For those still rolling their eyes about this overly ambitious science fiction stuff, the asteroid mining movement took another step towards legitimacy in September with a US Congressional hearing to consider recently drafted space mining legislation.
The Asteroids Act of 2014 is the first formal bill written to promote the development of a commercial space resources industry in the US.
The name of the proposed law is a contrived acronym for the American Space Technology for Exploring Resource Opportunities in Deep Space Act.
This nomenclature follows in the footsteps of the controversial USA Patriot Act, which stands for Uniting and Strengthening America by Providing Appropriate Tools Required to Intercept and Obstruct Terrorism Act. No kidding.
The whole name thing is a point worth emphasising because American lawmakers seem to instinctively know that these policies eventually get pushed through on marketability – image is everything.
A US civic transparency service called GovTrack has given the Asteroids Act a 27% chance of getting past committee. That may not sound like great odds, but considering 89% of bills get stonewalled right off the bat, it suggests that politicians are not just rolling their eyes at all this science fiction stuff.
Congress’s space subcommittee held a hearing to review the issues this month, achieving what Congress is known for achieving (read: not much), but also helping to establish two key points about asteroid mining.
These points are that asteroid mining will be developed and that the red tape will be thick.
Timeframes, economies and the ramifications of the legal and political fallout, however, remain nebulous.
“At this time there is not a clear legal precedent for how these companies would claim ownership of resources extracted from asteroids,” the space committee said.
“Without a guarantee of property rights to minerals extracted from an asteroid (not rights to ownership of an asteroid), there is no incentive for these companies to engage in this activity.”
The bit in parentheses is the critical issue here.
The United Nations’ Outer Space Treaty of 1967 prohibited the national appropriation of celestial bodies as well as military use of the moon and nuclear weapons in orbit.
Congress noted that the treaty defined space objects as the “common heritage of mankind”, but the question remained whether this ban on national exploitation extended to the commercial endeavours of private companies.

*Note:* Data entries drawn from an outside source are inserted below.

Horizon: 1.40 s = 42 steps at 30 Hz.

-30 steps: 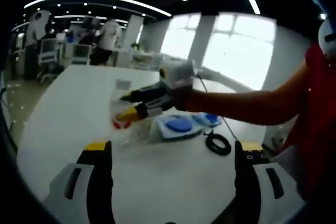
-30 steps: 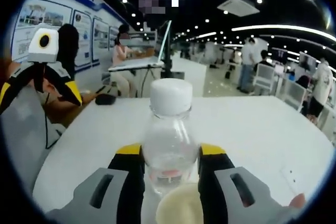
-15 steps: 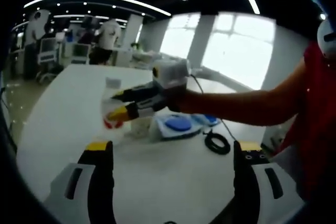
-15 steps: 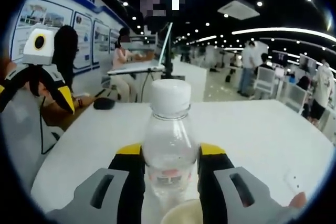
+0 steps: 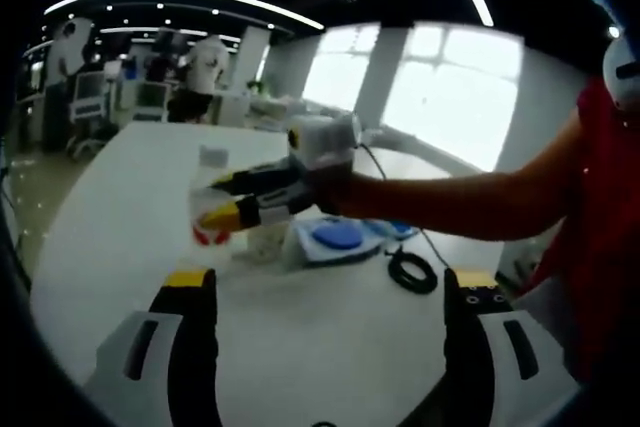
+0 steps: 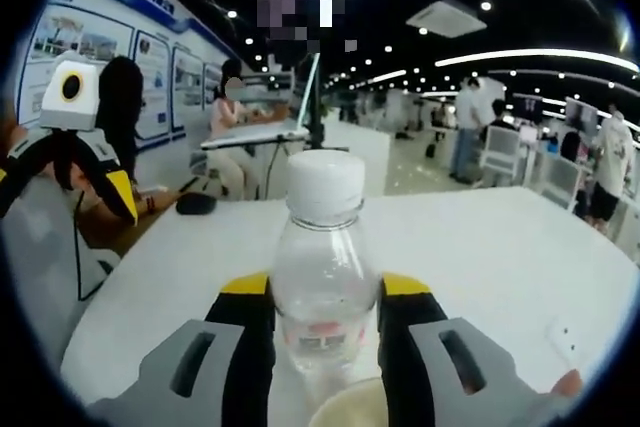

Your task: Arrange the tabletop items into an orderly group along one side of the table until the central work area is clear of visible clutter.

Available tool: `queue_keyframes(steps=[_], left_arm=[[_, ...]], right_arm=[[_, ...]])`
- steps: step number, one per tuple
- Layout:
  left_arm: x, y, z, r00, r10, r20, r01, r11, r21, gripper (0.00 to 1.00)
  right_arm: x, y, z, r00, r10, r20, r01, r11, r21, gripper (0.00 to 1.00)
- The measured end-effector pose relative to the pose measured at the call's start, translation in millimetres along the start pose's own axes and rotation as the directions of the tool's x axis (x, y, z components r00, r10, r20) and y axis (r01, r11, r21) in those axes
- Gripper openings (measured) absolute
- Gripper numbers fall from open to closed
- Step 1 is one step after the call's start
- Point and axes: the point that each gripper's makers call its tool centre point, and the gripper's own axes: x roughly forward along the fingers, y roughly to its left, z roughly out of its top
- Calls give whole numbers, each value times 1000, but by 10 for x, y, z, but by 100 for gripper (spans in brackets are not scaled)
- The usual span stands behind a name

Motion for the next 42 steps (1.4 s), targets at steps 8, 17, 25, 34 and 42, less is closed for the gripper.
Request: queue_keyframes(steps=[8,17,25,34,42], left_arm=[[4,-11,7,1000,-4,2,4,1000,2,91],[33,-61,-19,1000,-19,-12,19,1000,8,91],[66,-123,-26,999,-42,-20,42,999,12,91],[97,-206,-23,997,-69,-20,69,997,19,91],[144,-300,-36,995,-96,-29,97,995,39,94]], right_arm=[[-96,-24,79,1000,-25,-8,24,999,-22,49],[-292,-85,97,998,-69,1,69,998,10,67],[-536,-46,184,995,-99,25,98,995,23,76],[-900,53,233,987,-155,47,152,986,61,85],[-1262,169,186,979,-199,39,196,977,80,88]])
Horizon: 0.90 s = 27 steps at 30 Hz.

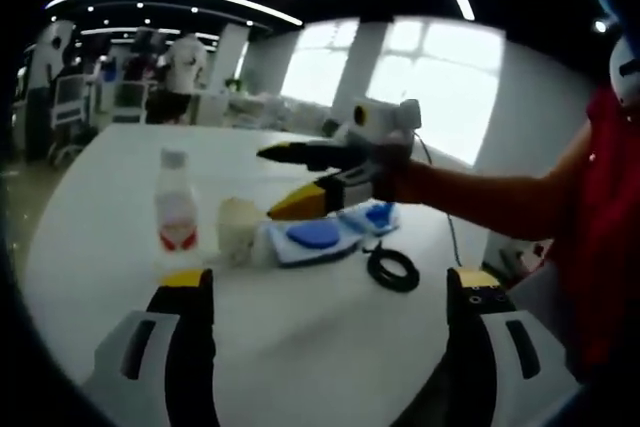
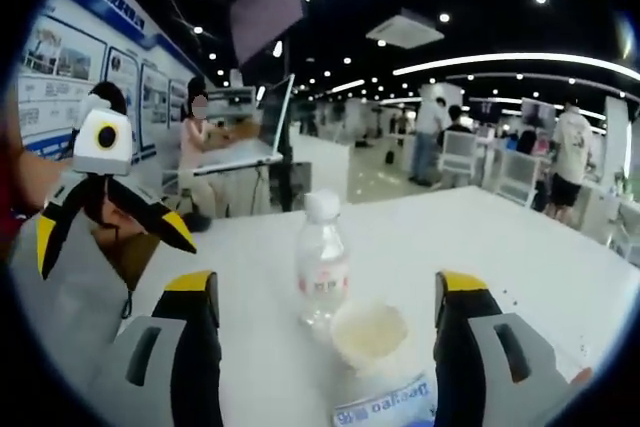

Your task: Arrange the tabletop items into an orderly group along one side of the table until the central work area is clear of visible clutter.

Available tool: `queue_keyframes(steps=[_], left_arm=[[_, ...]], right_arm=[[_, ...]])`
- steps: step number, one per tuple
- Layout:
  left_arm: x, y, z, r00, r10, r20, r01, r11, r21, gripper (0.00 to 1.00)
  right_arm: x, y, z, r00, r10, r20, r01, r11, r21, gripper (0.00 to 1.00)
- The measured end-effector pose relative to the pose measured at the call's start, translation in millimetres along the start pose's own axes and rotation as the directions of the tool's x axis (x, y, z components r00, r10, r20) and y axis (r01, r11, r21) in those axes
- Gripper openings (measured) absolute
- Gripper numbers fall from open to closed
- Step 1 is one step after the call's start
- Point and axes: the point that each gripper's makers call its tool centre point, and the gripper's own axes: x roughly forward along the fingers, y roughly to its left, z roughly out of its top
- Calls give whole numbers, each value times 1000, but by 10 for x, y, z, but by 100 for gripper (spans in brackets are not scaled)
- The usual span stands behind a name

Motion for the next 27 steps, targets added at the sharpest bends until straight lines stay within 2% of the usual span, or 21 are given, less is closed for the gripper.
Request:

The space committee also evoked the General Mining Act of 1872 which authorised claims made on federal lands, the Convention of the Law of the Sea (international waters) and precedents made in the oil and gas industry.
Unfortunately, the difficulties of untangling undersea or even Antarctic mining seem trivial compared to the geopolitical implications of defining ownership in space.
Global security interests both military and economic will ensure that litigation about mining in space will be international – and therefore practically unenforceable.
Which brings us back to marketing.
The US Congress doesn’t have a very good reputation when it comes to understanding science or business, but it has a way with pushing seemingly intractable issues forward.
The strongest industrial momentum has come from Yankee shores as well, with Planetary Resources making the most headlines as an asteroid mining hopeful supported by the likes of Google founder Larry Page and Virgin Group founder Richard Branson.
Other players have included a space mining services provider based outside Washington called Deep Space Industries, which has planned to start operations in 2016 and was awarded two contracts in June by NASA to partner on asteroid prospecting and harvesting.
With the legal and political headaches of asteroid mining set to be a virtually inexhaustible source of international contention, it may be up to these pioneers in the field to keep space mining from becoming a profit-happy Wild West.